On March 11, 2011, just before 3 p.m., a massive earthquake erupted under the ocean off the coast of Japan.
At a magnitude of nine, it was the most powerful earthquake ever recorded in Japan and the fourth most in the world since the data began.
The massive earthquake, which occurred 70 kilometers from the country, triggered a gigantic and terrifying tsunami, which killed more than 19,000 people.
Huge waves, reaching 33 feet, traveled at speeds in excess of 435 mph as they crashed into the shore and traveled up to six miles over land, hitting everything in their path furiously.
People had only minutes to flee their homes and everything they owned, and, horrifyingly, more than 100 evacuation sites were washed away.
Many drowned, but thousands more perished from blunt force as trees, cars and buildings were torn aside by the terrifying force of the tsunami.
More than 120,000 buildings were destroyed and nearly 300,000 members “partially collapsed” against the extreme force of nature.
Roads were swept away, as well as railway lines with millions of houses without electricity or water.
The tsunami also caused meltdowns at the Fukushima nuclear power plant, with much of the area still uninhabitable, although some have returned to their former homes.
After the devastation of the tsunami, more than 340,000 were left homeless and the affected areas faced shortages of food, water, shelter, medicine and fuel.
It became the most expensive natural disaster in the planet’s history, with repair and rebuild costs amounting to £ 177 billion.
Tons of debris accumulated around the coastal cities hit by the tsunami, and it is estimated that there are still more than a million tons in the Pacific Ocean.
And when the clean-up operation had begun and people from the affected areas began to slowly return to their homes, they were faced with a new nightmare.
Where once the homes of neighbors, friends, and loved ones had stood, there were now nothing but ruins and lost lives.
People had to try to rebuild their lives, chips, houses and businesses among the rubble.
Under the mental fear of returning to familiar places where they had once been happy, many reported that strange things happened.
From being woken up at night to unusual noises or sensations to bizarre images as they tried to live their daily lives in the shattered communities wiped out by the tsunami.
There seemed to be only one explanation: haunts by the ghosts of those killed on that terrible day in March.
Some even reported seeing rows of ghostly figures patiently waiting outside the rubble, which had previously been a supermarket before being squashed by the tsunami.
Keizo Hara, a psychiatrist in the city of Ishinomaki, one of the areas most affected by the waves hit by an earthquake at sea, said: “The places where people say they see ghosts are largely those areas that have been completely have been swept away by the tsunami.
“We think phenomena such as ghost sightings may be a mental projection of the terror and concerns associated with those places
He said one statement was that those who witnessed the destruction firsthand and those who lost in the terror that followed could be suffering from post-traumatic illness.
Hara added, “It will be some time before PTSD shows up for many people in temporary housing for whom nothing has changed since the earthquake.”
To dad-of-two Shinichi Yamada, the terrifying post-tsunami phenomenon seemed real as he and his kids tried to rebuild their lives.
He had escaped the waves that ravaged his home and later rescued two Buddhist statues from the wreckage.
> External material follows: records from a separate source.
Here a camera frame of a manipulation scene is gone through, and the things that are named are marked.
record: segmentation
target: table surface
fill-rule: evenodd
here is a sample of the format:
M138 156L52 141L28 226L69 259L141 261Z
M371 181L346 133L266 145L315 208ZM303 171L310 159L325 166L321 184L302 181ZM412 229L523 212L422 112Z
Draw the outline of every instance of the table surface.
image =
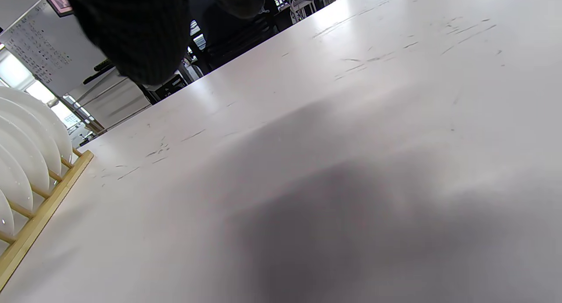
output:
M336 1L88 144L0 301L560 301L560 1Z

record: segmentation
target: stacked plates
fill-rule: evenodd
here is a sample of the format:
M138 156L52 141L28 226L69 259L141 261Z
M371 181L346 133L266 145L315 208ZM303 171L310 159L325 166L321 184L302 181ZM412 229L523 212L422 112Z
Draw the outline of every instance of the stacked plates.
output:
M0 87L0 231L14 235L10 203L32 211L32 187L48 192L49 171L61 175L61 158L71 161L72 145L54 112L27 93Z

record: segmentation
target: person
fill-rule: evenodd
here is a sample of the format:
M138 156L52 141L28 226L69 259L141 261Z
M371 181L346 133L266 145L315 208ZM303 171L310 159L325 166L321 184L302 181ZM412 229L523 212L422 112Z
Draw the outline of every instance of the person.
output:
M85 35L122 75L157 85L185 54L192 18L189 0L68 0ZM255 17L264 0L215 0L241 19Z

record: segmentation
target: chair
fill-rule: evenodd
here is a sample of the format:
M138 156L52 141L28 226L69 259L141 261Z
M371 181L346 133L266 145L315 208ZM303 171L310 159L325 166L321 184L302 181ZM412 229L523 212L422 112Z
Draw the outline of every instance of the chair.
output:
M271 10L251 20L234 17L221 9L213 0L190 0L191 14L205 37L205 47L199 47L192 37L189 48L193 51L203 73L221 67L244 54L277 33Z

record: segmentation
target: wooden dish rack
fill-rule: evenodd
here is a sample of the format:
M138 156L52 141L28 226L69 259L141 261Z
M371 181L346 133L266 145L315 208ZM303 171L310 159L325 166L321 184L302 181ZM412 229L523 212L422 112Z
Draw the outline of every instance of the wooden dish rack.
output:
M16 236L0 232L0 240L9 244L8 248L0 256L0 292L4 289L4 286L8 283L18 265L44 229L50 217L53 216L53 213L66 197L70 188L76 183L78 177L94 157L91 151L80 153L73 148L72 152L78 156L74 164L61 157L62 164L68 168L64 176L60 177L49 170L49 176L57 182L51 193L41 191L33 185L31 186L32 191L45 199L34 213L20 207L16 203L8 201L12 210L28 218L28 221Z

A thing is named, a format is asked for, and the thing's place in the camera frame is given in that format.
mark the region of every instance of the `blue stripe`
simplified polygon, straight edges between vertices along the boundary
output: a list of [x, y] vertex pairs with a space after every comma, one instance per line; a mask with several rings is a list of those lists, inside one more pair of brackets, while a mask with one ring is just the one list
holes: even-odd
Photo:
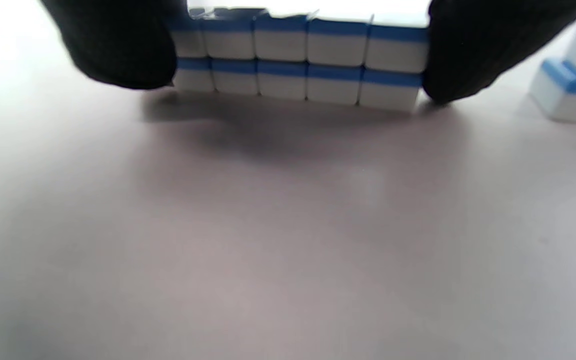
[[256, 71], [263, 74], [284, 76], [306, 76], [307, 63], [286, 63], [281, 61], [259, 61]]
[[213, 59], [212, 70], [224, 73], [254, 74], [257, 72], [257, 62], [255, 60]]
[[254, 29], [272, 32], [306, 32], [306, 24], [307, 17], [304, 14], [272, 17], [269, 13], [263, 13], [254, 20]]
[[308, 66], [308, 77], [330, 80], [351, 80], [358, 82], [362, 78], [362, 70], [361, 67], [323, 66], [311, 64]]
[[370, 38], [410, 43], [425, 43], [428, 41], [428, 32], [425, 27], [371, 25], [369, 36]]
[[325, 35], [366, 36], [368, 27], [368, 23], [365, 22], [331, 21], [315, 18], [309, 23], [308, 32]]
[[373, 84], [419, 88], [421, 87], [421, 74], [366, 69], [366, 71], [363, 72], [362, 81]]
[[178, 57], [176, 59], [176, 68], [187, 70], [210, 70], [210, 59], [208, 59], [208, 57], [202, 59], [185, 59]]
[[568, 61], [546, 59], [541, 69], [568, 94], [576, 95], [576, 67]]

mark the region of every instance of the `table surface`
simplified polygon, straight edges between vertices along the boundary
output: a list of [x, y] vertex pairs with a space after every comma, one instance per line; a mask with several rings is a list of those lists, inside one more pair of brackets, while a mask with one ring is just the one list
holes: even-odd
[[97, 84], [1, 6], [0, 360], [576, 359], [576, 125], [526, 96], [574, 29], [405, 118]]

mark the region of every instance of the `gloved finger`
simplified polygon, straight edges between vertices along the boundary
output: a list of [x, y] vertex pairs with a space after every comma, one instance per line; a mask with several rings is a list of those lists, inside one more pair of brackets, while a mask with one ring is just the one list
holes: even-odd
[[170, 84], [175, 48], [162, 12], [169, 0], [41, 0], [75, 66], [90, 78], [129, 89]]
[[477, 94], [576, 19], [576, 0], [433, 0], [423, 89], [445, 104]]

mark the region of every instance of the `gloved hand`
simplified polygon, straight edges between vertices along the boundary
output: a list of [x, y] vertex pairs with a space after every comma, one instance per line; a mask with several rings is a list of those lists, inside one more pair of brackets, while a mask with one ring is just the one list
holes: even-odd
[[[176, 53], [163, 19], [186, 0], [41, 0], [74, 64], [129, 89], [170, 84]], [[576, 0], [433, 0], [423, 88], [439, 104], [476, 94], [576, 19]]]

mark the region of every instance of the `black glove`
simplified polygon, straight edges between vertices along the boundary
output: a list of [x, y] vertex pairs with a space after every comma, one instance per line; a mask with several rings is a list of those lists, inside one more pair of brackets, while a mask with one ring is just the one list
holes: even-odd
[[[186, 0], [42, 0], [75, 65], [130, 89], [169, 84], [175, 48], [163, 19]], [[444, 104], [488, 87], [576, 19], [576, 0], [433, 0], [423, 89]]]
But when he brought them back to the temporary housing where he lived, he said strange things started to happen.
He claimed his two children suddenly fell ill and an inexplicable chill seemed to follow the family around the house, he said.
Yamada explained, “A few times when I was in bed, I felt something run over me, step over my chest.”
The concerned father, along with many others in the aftermath of the tsunami, felt there was only one place he could turn to – an exorcist.
Kansho Aizawa helped countless families deal with ghosts after the tsunami and says she herself saw many apparitions.
She explained: “There are ghosts without heads, and some are missing hands or legs, others are completely cut in half.
“People have died in so many different ways during the disaster and they have been left in the dark. So it takes a heavy toll on us, we see them as they were when they died.”
The problem of the visions of ghostly figures became so serious in certain areas that taxi drivers were afraid to pick up ghosts instead of living passengers.
Immediately after the tragedy, people sought the help of the exorcist to make sure their loved ones were happy in the afterlife – but that changed as time went on.
Aizawa said, “First people came here looking for the bodies of their relatives. Then they wanted to know exactly how that person died and whether their minds were at peace.
They want to deliver their own messages to the dead.
For Yamada, his troubles ended when he built a shrine to the two Buddhist statues and prays for them regularly.
The father is still convinced they are being haunted, but now believes that through his caring actions they are finally at peace.